The expected area of a triangle formed by three points randomly chosen from the unit square

"Three points are chosen uniformly and at random from a unit square. What is the expected value of the area of the resulting triangle?"

I need to do a research about that problem and i found this suggested solution: here.

Now, I understand almost everything except anecdote (2) when he computes the expected value of $b$ and $v$. I can't understand how he reaches those calculations.

If someone can explain to me this that would be great.

Thanks.

Solution 1:

Here is an approach which is different from the one in the link, does not involve so many cases, and is self-contained.

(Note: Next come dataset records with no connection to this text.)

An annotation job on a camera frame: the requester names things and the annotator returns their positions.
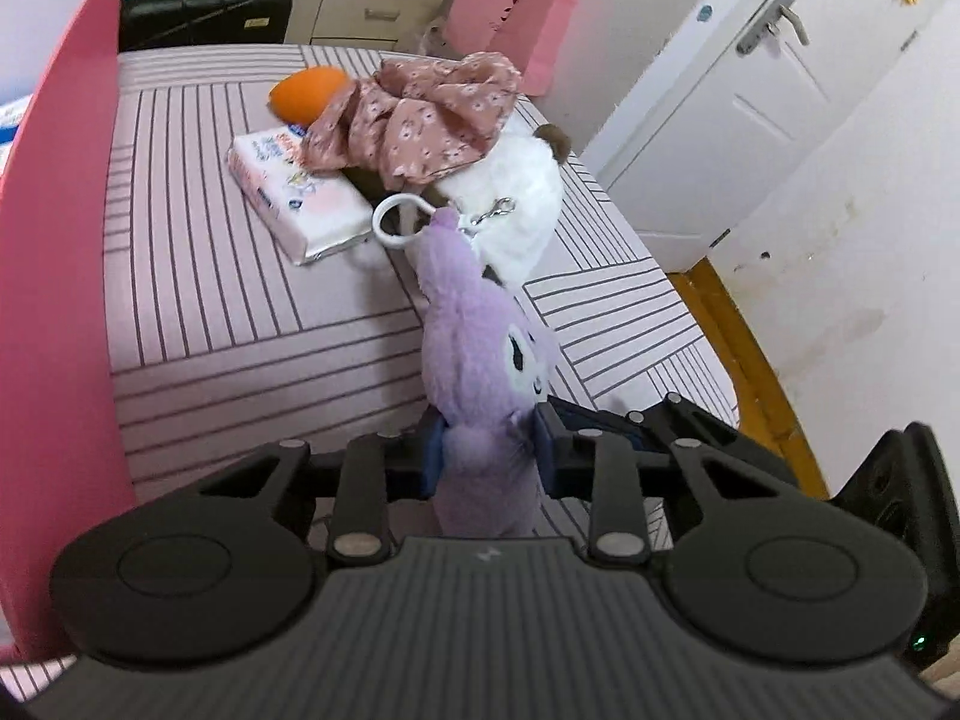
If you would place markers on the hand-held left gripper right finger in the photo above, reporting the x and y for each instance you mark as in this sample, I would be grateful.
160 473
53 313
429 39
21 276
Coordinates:
544 450

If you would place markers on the bed with striped sheet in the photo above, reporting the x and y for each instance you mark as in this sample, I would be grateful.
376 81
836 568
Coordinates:
210 315

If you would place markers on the white door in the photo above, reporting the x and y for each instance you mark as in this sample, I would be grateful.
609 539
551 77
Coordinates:
787 112

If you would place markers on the pink storage box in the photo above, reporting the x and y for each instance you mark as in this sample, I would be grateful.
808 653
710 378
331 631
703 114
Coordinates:
60 277

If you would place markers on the pink paper bag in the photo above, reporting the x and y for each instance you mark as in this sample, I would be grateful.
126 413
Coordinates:
517 15

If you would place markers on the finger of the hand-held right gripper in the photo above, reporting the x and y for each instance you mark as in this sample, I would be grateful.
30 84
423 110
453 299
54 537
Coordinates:
660 420

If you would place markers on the orange plush carrot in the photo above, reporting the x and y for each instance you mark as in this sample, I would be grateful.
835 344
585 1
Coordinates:
307 94

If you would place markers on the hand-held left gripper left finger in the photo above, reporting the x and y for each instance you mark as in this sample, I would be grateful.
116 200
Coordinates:
431 457

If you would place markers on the white tissue pack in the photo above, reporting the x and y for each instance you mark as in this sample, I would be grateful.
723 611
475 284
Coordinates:
300 195

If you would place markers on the white plush cat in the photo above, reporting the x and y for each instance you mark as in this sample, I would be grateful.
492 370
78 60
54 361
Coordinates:
517 180

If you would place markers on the black suitcase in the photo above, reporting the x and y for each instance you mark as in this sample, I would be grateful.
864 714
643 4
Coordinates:
202 15

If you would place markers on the pink floral cloth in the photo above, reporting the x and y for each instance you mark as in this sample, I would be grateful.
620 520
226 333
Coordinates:
420 120

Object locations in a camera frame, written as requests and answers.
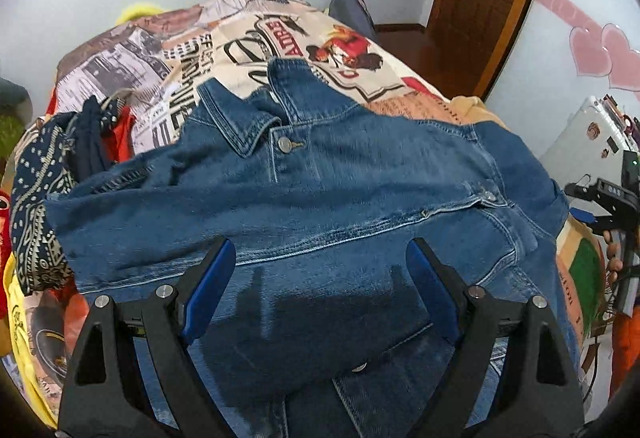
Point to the grey blue bag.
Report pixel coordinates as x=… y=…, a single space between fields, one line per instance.
x=355 y=12

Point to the person's orange clothing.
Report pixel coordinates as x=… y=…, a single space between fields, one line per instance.
x=625 y=333

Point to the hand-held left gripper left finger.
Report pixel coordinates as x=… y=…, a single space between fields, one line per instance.
x=210 y=288

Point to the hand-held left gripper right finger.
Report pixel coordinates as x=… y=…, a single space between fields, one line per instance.
x=431 y=288

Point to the pink heart wall decal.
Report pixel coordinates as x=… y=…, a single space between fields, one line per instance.
x=595 y=50

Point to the navy patterned cloth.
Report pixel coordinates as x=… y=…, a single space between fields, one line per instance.
x=37 y=198

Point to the printed blanket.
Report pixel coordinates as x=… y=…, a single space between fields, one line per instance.
x=215 y=47

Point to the beige pillow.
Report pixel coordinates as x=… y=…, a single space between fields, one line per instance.
x=472 y=110

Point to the blue denim jacket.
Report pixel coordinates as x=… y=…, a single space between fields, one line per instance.
x=325 y=188

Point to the yellow cloth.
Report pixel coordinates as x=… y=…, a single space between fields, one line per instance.
x=20 y=333

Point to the person's right hand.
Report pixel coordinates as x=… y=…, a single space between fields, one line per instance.
x=614 y=263

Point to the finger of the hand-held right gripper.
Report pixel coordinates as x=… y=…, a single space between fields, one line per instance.
x=582 y=216

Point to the red orange cloth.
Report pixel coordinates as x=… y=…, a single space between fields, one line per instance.
x=122 y=132

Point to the yellow green plush toy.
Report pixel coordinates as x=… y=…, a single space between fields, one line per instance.
x=137 y=11

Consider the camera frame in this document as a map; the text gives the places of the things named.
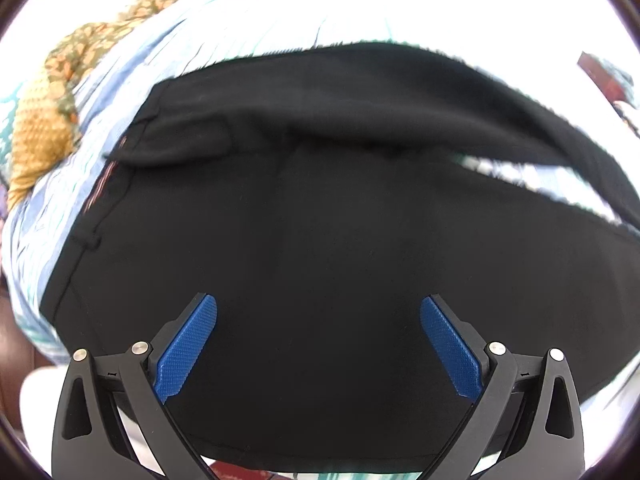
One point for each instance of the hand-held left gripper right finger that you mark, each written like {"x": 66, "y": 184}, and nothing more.
{"x": 450, "y": 342}

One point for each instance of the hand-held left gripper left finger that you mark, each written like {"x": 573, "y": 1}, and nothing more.
{"x": 187, "y": 340}

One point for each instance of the black pants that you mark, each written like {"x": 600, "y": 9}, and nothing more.
{"x": 320, "y": 210}

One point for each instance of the patterned floor rug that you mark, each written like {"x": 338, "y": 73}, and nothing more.
{"x": 235, "y": 472}

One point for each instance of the white round object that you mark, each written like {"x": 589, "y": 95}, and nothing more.
{"x": 37, "y": 410}

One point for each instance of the teal patterned pillow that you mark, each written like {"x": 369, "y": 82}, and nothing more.
{"x": 6, "y": 130}

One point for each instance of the pile of folded clothes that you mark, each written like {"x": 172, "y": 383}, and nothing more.
{"x": 627, "y": 110}

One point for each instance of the brown wooden cabinet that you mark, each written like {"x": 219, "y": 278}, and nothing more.
{"x": 592, "y": 67}

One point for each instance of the orange floral cloth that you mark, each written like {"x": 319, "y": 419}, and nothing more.
{"x": 65, "y": 55}

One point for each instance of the striped bed sheet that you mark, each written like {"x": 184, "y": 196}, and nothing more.
{"x": 250, "y": 25}

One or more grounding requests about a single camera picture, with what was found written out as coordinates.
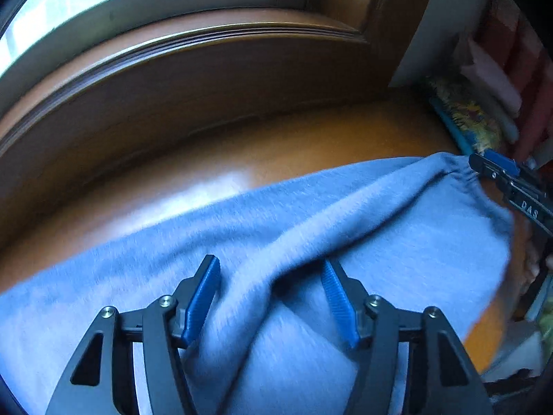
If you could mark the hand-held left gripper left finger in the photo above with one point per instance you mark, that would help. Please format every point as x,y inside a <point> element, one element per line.
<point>201,298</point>

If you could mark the blue fleece pants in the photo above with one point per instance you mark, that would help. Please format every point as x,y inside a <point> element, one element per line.
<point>302,224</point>

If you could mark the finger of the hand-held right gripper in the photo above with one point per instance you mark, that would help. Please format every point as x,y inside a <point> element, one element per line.
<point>501,163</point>
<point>527,209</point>

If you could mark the wooden window sill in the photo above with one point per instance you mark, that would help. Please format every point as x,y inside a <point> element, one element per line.
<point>173,65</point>

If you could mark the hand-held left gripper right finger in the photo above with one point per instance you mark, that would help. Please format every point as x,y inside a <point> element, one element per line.
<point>341,307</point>

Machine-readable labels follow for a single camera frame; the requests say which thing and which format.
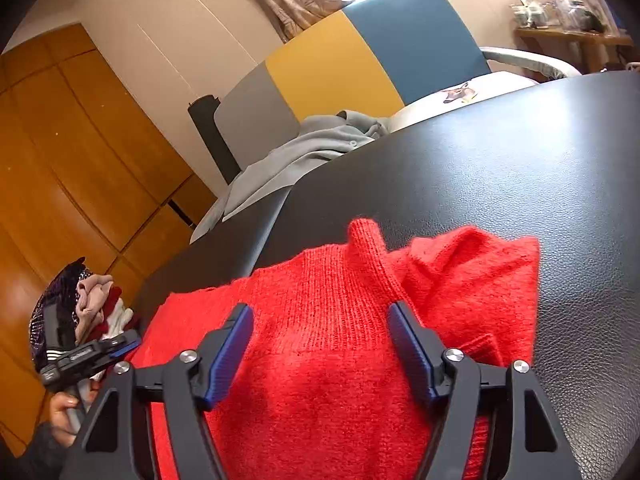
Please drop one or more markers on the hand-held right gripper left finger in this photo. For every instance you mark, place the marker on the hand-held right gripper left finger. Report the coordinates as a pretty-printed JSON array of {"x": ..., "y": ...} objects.
[{"x": 232, "y": 355}]

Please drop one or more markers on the red knit sweater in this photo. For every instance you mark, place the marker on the red knit sweater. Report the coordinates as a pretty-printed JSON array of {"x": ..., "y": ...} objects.
[{"x": 325, "y": 320}]

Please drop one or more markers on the person's left hand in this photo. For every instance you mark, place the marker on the person's left hand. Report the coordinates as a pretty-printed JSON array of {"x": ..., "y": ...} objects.
[{"x": 61, "y": 412}]

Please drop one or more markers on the grey garment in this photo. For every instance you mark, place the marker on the grey garment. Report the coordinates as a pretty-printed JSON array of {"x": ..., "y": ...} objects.
[{"x": 290, "y": 160}]

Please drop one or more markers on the wooden wardrobe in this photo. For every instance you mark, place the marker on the wooden wardrobe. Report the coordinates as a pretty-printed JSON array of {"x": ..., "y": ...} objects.
[{"x": 75, "y": 160}]

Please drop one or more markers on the grey yellow blue sofa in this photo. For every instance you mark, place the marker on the grey yellow blue sofa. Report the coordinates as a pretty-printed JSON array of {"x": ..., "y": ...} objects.
[{"x": 400, "y": 45}]

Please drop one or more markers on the wooden desk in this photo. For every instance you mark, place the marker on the wooden desk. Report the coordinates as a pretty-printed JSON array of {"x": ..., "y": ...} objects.
[{"x": 575, "y": 36}]

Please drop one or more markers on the person's left forearm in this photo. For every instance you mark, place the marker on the person's left forearm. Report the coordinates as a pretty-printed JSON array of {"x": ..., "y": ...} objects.
[{"x": 42, "y": 452}]

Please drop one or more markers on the dark grey rolled mat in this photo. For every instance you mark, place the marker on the dark grey rolled mat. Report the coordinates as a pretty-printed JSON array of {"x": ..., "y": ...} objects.
[{"x": 210, "y": 135}]

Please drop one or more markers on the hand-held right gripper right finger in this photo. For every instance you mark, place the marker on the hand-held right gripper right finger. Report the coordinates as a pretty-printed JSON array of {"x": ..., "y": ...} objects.
[{"x": 412, "y": 355}]

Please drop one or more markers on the pile of mixed clothes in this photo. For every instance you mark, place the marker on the pile of mixed clothes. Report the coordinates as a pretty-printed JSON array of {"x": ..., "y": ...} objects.
[{"x": 95, "y": 300}]

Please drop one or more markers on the group of bottles and jars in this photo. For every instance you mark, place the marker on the group of bottles and jars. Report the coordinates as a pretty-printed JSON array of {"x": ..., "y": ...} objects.
[{"x": 565, "y": 10}]

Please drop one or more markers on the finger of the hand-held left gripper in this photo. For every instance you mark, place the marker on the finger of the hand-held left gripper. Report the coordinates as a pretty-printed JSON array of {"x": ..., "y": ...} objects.
[{"x": 122, "y": 346}]

Let $A=(a_1,a_2)$, $B=(b_1,b_2)$, $C=(c_1,c_2)$ be the three vertices of the random triangle $T$. It is sufficient to consider the case $a_2<b_2<c_2$, which takes ${1\over6}$ of the total "volume". Fix $a_2$, $b_2$, $c_2$ for the moment, and write $$b_2=(1-t)a_2+t c_2,\qquad0\leq t\leq 1\ .$$ The side $AC$ of $T$ intersects the horizontal level $y=b_2$ at the point $S=(s ,b_2)$ with $$s=s(a_1,c_1,t)=(1-t)a_1+t c_1\ .\tag{1}$$ The area $X$ of $T$ is then given by $$X={1\over2}|b_1-s|(c_2-a_2)\ .$$

We now start integrating with respect to our six variables. The innermost integral is with respect to $b_1$ and gives $$\eqalign{X_1&:=\int_0^1 X\>db_1={1\over2}(c_2-a_2)\left(\int_0^s (s-b_1)\>db_1+\int_s^1(b_1-s)\>db_1\right)\cr &={1\over4}(c_2-a_2)(1-2s+2s^2)\ .\cr}$$ Next we integrate over $b_2$: $$X_2:=\int_{a_2}^{c_2} X_1\>db_2={1\over4}(c_2-a_2)^2\int_0^1(1-2s+2s^2)\>dt \ ,$$ whereby $s$ is given by $(1)$, and does not depend on $a_2$ and $c_2$. It follows that from now on the integration factorizes into $$X_3:={1\over4}\ \int_0^1\int_{a_2}^1(c_2-a_2)^2\>dc_2\> da_2\ \times\ \int_0^1\int_0^1\int_0^1 (1-2s+2s^2)\>dt\> dc_1\>da_1\ .$$ The easy computation gives $$X_3={1\over4}\cdot{1\over12}\cdot{11\over18}={11\over 6\cdot 144}\ .$$ From this the end result is obtained after multiplying by $6$, in order to take care of the assumption $a_2<b_2<c_2$ made at the beginning. The probability in question is therefore given by ${11\over144}$, as obtained in the source quoted by the OP.